Using the material below, repeat exactly the lines from the one with "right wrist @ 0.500" through the one with "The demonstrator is", ends included, without any images.

SOURCE MATERIAL below:

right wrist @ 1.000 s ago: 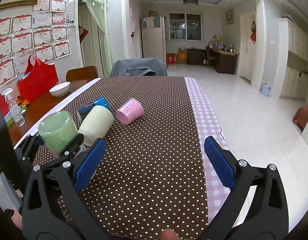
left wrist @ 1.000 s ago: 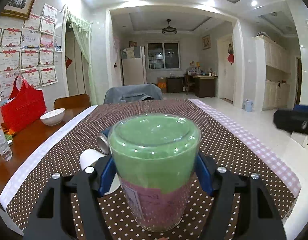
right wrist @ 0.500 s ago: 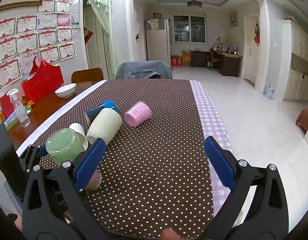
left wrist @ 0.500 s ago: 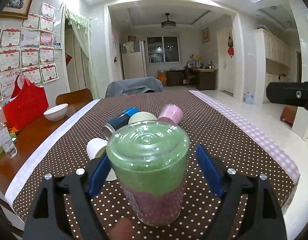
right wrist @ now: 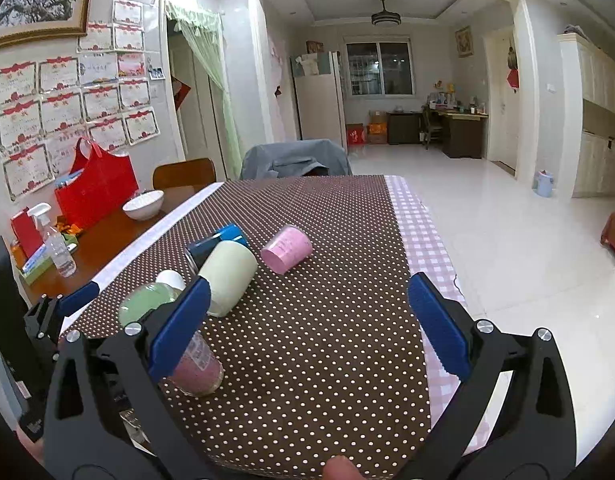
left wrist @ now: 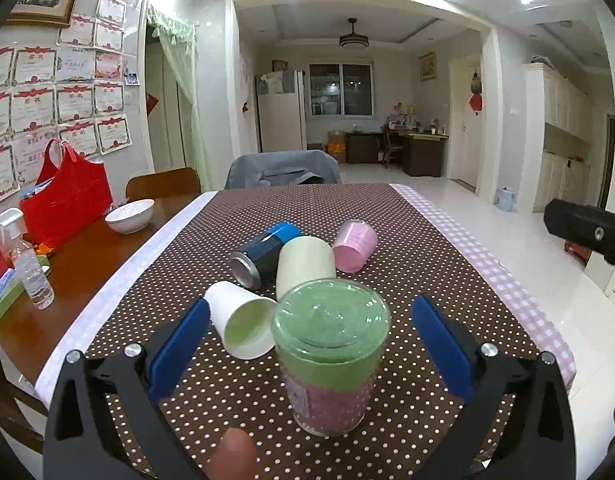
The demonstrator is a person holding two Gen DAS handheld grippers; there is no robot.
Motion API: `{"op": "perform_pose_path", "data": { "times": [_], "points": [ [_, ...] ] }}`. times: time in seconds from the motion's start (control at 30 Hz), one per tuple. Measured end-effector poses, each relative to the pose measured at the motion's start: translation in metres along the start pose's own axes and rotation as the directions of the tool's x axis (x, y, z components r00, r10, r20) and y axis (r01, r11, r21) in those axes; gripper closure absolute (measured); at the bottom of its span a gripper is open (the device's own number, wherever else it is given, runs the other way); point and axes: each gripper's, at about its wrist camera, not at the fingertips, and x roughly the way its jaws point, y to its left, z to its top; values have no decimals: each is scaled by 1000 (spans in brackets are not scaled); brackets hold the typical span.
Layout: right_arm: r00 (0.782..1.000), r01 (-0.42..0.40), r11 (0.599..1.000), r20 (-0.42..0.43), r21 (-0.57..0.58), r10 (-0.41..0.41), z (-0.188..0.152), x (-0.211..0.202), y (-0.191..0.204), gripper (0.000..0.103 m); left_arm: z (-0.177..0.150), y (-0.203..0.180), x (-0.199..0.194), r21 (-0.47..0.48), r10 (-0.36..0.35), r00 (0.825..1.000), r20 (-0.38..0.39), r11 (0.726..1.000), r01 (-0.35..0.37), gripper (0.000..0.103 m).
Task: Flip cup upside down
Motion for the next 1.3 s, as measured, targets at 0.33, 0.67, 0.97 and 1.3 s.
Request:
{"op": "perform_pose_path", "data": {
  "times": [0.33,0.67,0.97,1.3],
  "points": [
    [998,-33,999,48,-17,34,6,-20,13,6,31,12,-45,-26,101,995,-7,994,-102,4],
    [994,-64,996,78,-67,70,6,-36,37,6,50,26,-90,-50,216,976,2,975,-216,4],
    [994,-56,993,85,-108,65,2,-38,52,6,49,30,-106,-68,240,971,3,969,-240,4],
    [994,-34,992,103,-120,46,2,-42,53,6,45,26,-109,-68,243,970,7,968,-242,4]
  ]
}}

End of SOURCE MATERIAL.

[THE ANSWER]:
right wrist @ 0.500 s ago: 
left wrist @ 0.500 s ago: 
right wrist @ now: 
left wrist @ now: 
The demonstrator is a person holding two Gen DAS handheld grippers; there is no robot.

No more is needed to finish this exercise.